I don't know if you have read these threads, but this issue has been discussed quite a bit.
https://www.controlbooth.com/threads/peeling-floor.43331/
In which Post #5 refers to this earlier thread:
https://www.controlbooth.com/threads/stage-floor-problems.42336/
It all boils down to you can still get the good hardboard but it is difficult. In the second thread listed, pay special attention to post #25 by @teqniqal .


----------



## Van (Jul 19, 2018)

What John said above. Also, replacing a floor cover once a year would be pretty standard to me, especially if you were moderately busy. No Masonite will hold up well in a leaky roof situation but you are correct there is a LOT of trashy Maso out there now.


----------



## JHAYTER (Jul 19, 2018)

JohnD said:


> I don't know if you have read these threads, but this issue has been discussed quite a bit.
> https://www.controlbooth.com/threads/peeling-floor.43331/
> In which Post #5 refers to this earlier thread:
> https://www.controlbooth.com/threads/stage-floor-problems.42336/
> It all boils down to you can still get the good hardboard but it is difficult. In the second thread listed, pay special attention to post #25 by @teqniqal .

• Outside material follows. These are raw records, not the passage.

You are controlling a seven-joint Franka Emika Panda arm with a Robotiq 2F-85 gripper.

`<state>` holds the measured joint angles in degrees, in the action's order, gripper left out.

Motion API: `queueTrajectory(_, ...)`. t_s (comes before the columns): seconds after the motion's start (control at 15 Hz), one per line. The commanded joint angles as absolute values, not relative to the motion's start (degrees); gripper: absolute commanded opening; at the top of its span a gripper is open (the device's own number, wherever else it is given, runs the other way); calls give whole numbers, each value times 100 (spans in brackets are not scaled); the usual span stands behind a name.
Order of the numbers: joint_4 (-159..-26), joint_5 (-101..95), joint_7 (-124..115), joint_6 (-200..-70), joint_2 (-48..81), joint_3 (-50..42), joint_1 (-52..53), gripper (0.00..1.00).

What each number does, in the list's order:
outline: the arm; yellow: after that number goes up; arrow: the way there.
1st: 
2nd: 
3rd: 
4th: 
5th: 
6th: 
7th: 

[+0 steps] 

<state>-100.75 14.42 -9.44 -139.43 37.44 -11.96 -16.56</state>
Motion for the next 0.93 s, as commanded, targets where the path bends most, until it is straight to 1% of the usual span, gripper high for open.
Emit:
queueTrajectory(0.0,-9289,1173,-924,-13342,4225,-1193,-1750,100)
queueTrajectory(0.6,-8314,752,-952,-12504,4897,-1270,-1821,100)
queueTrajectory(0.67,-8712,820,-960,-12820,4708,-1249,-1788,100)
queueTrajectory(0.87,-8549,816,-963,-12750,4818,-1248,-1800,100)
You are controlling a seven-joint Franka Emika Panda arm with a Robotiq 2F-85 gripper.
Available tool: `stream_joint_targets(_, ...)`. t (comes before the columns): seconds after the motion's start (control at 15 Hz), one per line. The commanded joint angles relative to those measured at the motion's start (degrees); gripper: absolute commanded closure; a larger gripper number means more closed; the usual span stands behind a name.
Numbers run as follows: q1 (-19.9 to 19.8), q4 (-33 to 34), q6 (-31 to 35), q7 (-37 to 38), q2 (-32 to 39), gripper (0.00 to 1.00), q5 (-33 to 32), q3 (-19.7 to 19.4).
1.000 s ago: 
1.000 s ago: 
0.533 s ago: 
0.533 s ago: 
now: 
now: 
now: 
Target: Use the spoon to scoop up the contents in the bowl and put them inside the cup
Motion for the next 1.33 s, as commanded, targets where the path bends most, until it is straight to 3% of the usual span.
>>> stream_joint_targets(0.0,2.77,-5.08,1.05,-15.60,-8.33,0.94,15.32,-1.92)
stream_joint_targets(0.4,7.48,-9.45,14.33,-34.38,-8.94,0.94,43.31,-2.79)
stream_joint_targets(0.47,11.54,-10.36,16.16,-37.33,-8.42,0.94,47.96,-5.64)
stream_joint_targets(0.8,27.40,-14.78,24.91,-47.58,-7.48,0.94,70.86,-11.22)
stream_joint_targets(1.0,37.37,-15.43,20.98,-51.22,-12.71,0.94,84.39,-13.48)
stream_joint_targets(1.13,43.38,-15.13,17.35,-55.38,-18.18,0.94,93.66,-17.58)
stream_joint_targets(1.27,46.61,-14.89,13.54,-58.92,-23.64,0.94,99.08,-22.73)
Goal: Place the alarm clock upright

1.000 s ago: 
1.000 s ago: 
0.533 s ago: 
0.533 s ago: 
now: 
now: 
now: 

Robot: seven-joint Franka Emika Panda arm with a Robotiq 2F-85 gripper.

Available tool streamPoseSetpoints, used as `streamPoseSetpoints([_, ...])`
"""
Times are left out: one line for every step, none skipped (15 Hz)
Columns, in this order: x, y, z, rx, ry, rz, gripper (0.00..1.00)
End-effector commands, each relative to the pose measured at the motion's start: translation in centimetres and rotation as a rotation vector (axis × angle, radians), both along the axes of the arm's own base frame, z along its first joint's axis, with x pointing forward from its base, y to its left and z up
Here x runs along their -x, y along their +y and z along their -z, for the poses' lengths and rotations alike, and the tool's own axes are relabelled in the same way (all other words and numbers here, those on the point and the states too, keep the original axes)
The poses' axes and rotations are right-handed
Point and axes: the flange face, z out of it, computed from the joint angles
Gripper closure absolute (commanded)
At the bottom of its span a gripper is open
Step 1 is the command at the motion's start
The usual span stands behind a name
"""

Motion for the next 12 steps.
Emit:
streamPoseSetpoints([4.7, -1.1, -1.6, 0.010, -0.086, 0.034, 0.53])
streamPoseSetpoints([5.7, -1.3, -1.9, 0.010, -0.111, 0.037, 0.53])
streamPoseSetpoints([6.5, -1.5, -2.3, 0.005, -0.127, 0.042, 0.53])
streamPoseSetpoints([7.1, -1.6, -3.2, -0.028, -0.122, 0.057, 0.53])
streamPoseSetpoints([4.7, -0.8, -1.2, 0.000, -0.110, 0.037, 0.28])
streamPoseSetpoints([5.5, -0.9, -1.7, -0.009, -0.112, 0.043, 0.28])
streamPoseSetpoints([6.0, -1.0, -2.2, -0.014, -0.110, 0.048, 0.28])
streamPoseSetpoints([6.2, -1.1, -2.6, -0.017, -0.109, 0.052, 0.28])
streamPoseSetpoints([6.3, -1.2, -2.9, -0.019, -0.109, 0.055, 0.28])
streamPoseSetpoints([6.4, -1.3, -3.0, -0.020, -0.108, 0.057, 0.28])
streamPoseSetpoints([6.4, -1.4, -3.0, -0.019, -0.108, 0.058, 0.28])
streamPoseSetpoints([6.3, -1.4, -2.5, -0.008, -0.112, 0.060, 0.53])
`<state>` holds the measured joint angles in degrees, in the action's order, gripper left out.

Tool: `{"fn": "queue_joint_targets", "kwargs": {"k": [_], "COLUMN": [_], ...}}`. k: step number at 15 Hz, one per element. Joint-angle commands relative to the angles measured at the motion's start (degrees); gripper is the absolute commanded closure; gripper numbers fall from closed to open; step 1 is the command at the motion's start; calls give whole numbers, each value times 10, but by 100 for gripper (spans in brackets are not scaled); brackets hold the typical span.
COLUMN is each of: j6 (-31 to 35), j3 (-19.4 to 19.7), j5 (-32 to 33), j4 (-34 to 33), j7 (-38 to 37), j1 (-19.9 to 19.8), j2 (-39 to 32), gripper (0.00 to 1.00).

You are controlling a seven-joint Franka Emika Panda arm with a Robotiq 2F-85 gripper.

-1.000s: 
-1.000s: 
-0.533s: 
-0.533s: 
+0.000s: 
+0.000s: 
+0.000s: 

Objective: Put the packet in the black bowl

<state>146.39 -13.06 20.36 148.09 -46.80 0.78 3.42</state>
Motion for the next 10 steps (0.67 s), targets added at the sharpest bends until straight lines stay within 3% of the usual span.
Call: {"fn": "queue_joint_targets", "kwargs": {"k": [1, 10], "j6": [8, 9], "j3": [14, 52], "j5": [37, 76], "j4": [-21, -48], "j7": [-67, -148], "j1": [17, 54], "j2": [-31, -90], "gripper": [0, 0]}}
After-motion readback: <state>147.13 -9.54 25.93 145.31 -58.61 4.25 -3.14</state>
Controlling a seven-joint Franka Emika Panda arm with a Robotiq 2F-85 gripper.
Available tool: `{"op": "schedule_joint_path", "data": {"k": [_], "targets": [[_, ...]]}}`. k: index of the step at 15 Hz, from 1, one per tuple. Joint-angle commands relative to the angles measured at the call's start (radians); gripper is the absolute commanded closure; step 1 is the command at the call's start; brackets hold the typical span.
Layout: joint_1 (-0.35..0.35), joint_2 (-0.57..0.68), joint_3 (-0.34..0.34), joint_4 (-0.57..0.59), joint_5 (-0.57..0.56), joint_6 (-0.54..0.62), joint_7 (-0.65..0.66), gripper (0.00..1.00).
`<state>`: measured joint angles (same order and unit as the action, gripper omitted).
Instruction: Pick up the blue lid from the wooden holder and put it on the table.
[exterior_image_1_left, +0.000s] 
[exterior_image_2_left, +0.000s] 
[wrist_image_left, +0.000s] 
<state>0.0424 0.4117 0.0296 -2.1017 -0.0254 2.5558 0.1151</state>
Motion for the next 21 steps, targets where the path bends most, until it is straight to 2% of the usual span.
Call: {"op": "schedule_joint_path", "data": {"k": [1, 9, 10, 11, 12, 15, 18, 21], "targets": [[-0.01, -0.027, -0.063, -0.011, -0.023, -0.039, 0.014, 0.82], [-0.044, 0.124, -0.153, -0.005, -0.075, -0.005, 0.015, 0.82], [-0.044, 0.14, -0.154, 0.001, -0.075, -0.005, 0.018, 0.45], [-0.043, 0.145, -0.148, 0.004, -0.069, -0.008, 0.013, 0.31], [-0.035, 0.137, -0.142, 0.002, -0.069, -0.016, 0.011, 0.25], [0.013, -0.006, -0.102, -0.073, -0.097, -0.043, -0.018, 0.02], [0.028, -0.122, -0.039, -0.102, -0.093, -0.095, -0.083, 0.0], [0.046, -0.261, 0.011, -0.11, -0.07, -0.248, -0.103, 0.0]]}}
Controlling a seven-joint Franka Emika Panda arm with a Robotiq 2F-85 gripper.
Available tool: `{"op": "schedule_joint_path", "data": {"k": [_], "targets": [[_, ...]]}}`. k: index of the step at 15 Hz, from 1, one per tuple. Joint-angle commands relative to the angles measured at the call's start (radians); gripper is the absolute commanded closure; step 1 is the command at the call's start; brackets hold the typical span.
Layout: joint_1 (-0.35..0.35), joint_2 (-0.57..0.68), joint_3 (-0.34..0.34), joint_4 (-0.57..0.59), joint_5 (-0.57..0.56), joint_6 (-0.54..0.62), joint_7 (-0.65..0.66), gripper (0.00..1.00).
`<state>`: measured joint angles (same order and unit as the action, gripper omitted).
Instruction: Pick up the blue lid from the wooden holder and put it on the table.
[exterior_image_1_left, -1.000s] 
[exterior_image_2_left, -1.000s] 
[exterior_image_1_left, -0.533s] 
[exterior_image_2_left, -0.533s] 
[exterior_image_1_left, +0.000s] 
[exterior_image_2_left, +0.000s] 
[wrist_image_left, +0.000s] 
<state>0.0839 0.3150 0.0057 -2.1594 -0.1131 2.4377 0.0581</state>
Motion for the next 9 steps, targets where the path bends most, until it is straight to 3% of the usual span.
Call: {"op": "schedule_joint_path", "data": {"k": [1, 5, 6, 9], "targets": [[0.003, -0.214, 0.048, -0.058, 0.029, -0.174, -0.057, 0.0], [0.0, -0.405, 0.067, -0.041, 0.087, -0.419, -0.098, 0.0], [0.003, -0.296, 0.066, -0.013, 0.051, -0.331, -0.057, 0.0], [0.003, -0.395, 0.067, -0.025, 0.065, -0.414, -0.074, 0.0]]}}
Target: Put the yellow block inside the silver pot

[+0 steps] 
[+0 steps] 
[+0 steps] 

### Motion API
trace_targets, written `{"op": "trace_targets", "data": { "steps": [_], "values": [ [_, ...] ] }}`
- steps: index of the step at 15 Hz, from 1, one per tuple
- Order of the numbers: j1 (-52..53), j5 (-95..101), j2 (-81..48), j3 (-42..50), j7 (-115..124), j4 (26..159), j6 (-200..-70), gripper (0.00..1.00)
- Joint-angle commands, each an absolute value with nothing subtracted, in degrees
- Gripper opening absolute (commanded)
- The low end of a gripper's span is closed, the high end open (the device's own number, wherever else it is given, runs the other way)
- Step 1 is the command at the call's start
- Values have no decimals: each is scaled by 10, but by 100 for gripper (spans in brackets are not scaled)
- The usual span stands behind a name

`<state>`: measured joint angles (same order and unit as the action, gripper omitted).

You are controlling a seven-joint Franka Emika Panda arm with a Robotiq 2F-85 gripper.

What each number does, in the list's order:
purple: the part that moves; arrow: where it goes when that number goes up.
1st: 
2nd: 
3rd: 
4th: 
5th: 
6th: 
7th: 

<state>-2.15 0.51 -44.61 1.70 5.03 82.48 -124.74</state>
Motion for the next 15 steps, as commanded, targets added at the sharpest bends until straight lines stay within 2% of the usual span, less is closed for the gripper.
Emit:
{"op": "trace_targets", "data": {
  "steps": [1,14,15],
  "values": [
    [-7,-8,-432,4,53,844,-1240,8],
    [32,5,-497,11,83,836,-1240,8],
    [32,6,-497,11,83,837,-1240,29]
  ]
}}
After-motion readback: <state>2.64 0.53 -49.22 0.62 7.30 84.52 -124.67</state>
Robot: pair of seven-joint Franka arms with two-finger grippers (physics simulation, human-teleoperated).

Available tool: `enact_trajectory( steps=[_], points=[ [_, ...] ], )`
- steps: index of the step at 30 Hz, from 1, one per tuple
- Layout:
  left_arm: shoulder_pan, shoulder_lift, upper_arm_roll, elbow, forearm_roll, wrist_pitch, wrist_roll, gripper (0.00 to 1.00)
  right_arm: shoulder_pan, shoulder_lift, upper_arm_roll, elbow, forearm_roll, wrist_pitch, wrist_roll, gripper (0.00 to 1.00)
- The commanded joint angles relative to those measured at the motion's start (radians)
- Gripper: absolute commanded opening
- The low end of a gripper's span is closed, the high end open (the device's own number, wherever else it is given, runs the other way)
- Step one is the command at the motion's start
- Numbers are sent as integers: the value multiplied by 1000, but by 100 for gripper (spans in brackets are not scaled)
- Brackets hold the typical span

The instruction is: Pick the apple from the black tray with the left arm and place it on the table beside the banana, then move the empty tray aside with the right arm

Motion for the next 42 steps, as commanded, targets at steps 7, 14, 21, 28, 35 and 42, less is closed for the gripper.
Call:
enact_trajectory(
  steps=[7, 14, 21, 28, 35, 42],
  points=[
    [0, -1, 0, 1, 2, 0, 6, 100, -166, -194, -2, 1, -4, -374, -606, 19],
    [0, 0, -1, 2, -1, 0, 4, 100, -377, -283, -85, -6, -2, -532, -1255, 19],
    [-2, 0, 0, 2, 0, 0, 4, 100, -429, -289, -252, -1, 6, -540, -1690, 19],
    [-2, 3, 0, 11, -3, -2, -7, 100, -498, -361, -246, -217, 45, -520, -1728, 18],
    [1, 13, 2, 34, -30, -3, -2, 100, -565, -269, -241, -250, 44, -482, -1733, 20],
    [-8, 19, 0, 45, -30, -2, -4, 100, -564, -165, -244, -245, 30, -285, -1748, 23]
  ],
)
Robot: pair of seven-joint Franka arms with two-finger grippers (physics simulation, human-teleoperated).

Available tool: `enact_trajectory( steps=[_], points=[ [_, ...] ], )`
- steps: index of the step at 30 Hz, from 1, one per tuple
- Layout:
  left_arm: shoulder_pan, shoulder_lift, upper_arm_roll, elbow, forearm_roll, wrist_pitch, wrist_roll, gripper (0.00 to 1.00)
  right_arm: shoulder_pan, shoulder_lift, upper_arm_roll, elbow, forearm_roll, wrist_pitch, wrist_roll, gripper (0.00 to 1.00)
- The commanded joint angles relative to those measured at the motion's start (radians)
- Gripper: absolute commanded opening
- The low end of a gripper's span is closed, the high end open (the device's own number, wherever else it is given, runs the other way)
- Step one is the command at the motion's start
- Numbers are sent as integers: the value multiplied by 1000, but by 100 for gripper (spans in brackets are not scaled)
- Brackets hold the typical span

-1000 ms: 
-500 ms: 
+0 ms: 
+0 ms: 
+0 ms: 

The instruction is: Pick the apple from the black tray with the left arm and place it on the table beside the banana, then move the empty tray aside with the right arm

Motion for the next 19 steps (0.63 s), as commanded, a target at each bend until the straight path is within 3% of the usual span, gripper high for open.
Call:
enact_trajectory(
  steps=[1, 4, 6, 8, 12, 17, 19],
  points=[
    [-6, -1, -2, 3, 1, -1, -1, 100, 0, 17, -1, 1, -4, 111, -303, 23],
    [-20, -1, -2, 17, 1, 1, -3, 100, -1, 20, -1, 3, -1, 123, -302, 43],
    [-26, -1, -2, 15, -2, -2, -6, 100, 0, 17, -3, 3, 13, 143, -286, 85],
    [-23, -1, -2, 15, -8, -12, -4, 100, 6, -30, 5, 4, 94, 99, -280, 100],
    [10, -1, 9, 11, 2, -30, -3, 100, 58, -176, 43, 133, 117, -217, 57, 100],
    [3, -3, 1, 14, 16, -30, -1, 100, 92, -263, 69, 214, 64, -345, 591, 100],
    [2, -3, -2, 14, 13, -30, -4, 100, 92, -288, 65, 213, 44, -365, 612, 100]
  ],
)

Thanks John & Van. Yes, I've read into this quite a bit...I think at this point we've decided to stay away from hardboard altogether this time...Really just looking to easily compile some data to see what most venues have installed to help us make a choice...Been making some calls and skimming house tech specs as well in other venues...there is a surprising amount of products used out there!


----------



## JohnD (Jul 19, 2018)

@JHAYTER Please keep us posted on this, many venues are facing this issue. I personally wish battleship linoleum could make a comeback.


----------



## dbaxter (Jul 19, 2018)

I guess I should consider ourselves lucky. I put down masonite over 8 years ago and we're still on it. The perhaps unique situation we have is that the stage floor is at ground level and as such needs to be part of the set design of every show. At 6 or so shows a year, that's about 50 coats of paint. And, yes, it is about 1/8" thick in spots. There has been some puckering at the seams, but a little time with the belt sander takes those down.
Where we did have issues was during _ Hands on a Hard Body _ where the dollies that the truck was on would break through the floor. We had real potholes on stage! <grin>


----------



## BillConnerFASTC (Jul 19, 2018)

I consult on 4-6 theatres a year and they all have a stage floor and almost all are plyron. Few but not zero issues. 

Personally I would not like a sheet floor covering like linoleum because of fastening through it, but you may be able to limit or prohibit fastening.

Here is a cut and paste from a report (first draft) I'm in midst of writing today (and yesterday and through the weekend) that more or less addresses same issues.

*Stage floor*

Stage floors remain one of the more troublesome and common problem areas, and the Ball Theatre stage seems typical.

One option is to clear the stage and strip all coverings; repair the original strip wood flooring by filling and perhaps selective replacement; and sand. This should be coated. In your climate, where it can become very humid, either do this in the most humid month having allowed the hardboard to acclimate, or moisten the hardboard by misting with water over several days. Paint all sides - both faces and edges - before installing. Then lay Class 1 Tempered Hardboard, gapping about 1/16", and fastening around the perimeter with nails or screws. Both have pros and cons. Finally topcoat with PPG Breakthrough in Wrought Iron Satin. The weak point of this approach is finding a source for true Class 1 Tempered Hardboard is increasingly difficult, and lesser quality hardboard can pull apart when removing tape. 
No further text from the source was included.